I am fairly new to NLP and have found spaCy really helpful.
So, I have this project where I want to train a spaCy blank model to identify custom entities in a string.
The text does not consist of ‘meaningful’ sentences, it’s like, some labels which are followed by either numbers
or alphanumeric characters even special characters like hyphens or slashes.
For this, I want to annotate the data with my custom entities using prodigy and export the annotated data to spacy in json format. so, how do i achieve this?
Thanks in advance.
Hi! In general, spaCy is optimised around “real” text – e.g. sentences, paragraphs, real words. So you might find that you need to customise some of the tokenization rules to make sure your texts will actually be split into meaningful tokens. If you haven’t done this yet, I’d recommend running spaCy over some of your texts and checking whether the tokens match up with what you’re trying to label. For example, if the tokenizer produces
"ABC-123" as one token, but your entity is
"123", you won’t be able to train this effectively.

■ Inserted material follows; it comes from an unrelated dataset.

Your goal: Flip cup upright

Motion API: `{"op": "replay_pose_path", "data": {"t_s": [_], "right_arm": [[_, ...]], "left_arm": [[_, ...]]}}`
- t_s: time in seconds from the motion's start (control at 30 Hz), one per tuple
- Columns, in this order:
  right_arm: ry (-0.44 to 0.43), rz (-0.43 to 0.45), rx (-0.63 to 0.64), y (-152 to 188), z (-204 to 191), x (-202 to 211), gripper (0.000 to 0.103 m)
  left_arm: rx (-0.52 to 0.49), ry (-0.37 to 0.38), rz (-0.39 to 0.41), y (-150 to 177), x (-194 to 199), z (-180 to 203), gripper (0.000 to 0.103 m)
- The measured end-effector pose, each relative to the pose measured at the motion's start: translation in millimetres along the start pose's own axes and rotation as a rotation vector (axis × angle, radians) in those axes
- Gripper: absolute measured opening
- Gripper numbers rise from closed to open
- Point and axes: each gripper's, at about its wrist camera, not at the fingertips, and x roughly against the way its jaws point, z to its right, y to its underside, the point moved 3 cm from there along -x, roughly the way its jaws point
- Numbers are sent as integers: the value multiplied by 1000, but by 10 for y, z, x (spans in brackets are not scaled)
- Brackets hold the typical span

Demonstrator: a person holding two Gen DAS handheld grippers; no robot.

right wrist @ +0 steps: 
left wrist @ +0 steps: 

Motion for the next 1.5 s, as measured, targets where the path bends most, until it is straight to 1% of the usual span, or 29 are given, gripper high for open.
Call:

ner.manual recipe streams in your text and lets you label the entity tokens by hand. That’s often the safest way to go about annotating new entity types from scratch. But it’s not always the most efficient – so if you’re able to express examples of the entities with abstract token patterns (e.g. the token shape or whether it’s a number), you could also experiment with
ner.teach with patterns. This will pre-label examples that you can then accept or reject.
I actually just recorded a video the other day that discusses some of the trade-offs and how to decide which annotation mode to use:
You might also find @honnibal’s video on training a new entity type useful:
Finally, if the entities you’re trying to recognise are mostly combinations of letters/numbers etc., it might turn out that a rule-based approach with regular expressions or token patterns will always beat your statistical model in accuracy. So don’t be too disappointed if things don’t work out. But I hope Prodigy can make it easier to experiment with different approaches
Thanks a lot for a quick reply!
actually, I don’t want to go for pattern matching.
the evaluation for the model with just 450 data points and 50 iterations is as follows-
p_score=74.8, r_score=71, f_score=72.8 which i consider okay-ish. I hope I could improve the scores
with more data and I want to use prodigy for annotation if it can give output in a readily usable spacy-json format.
thanks again for the help.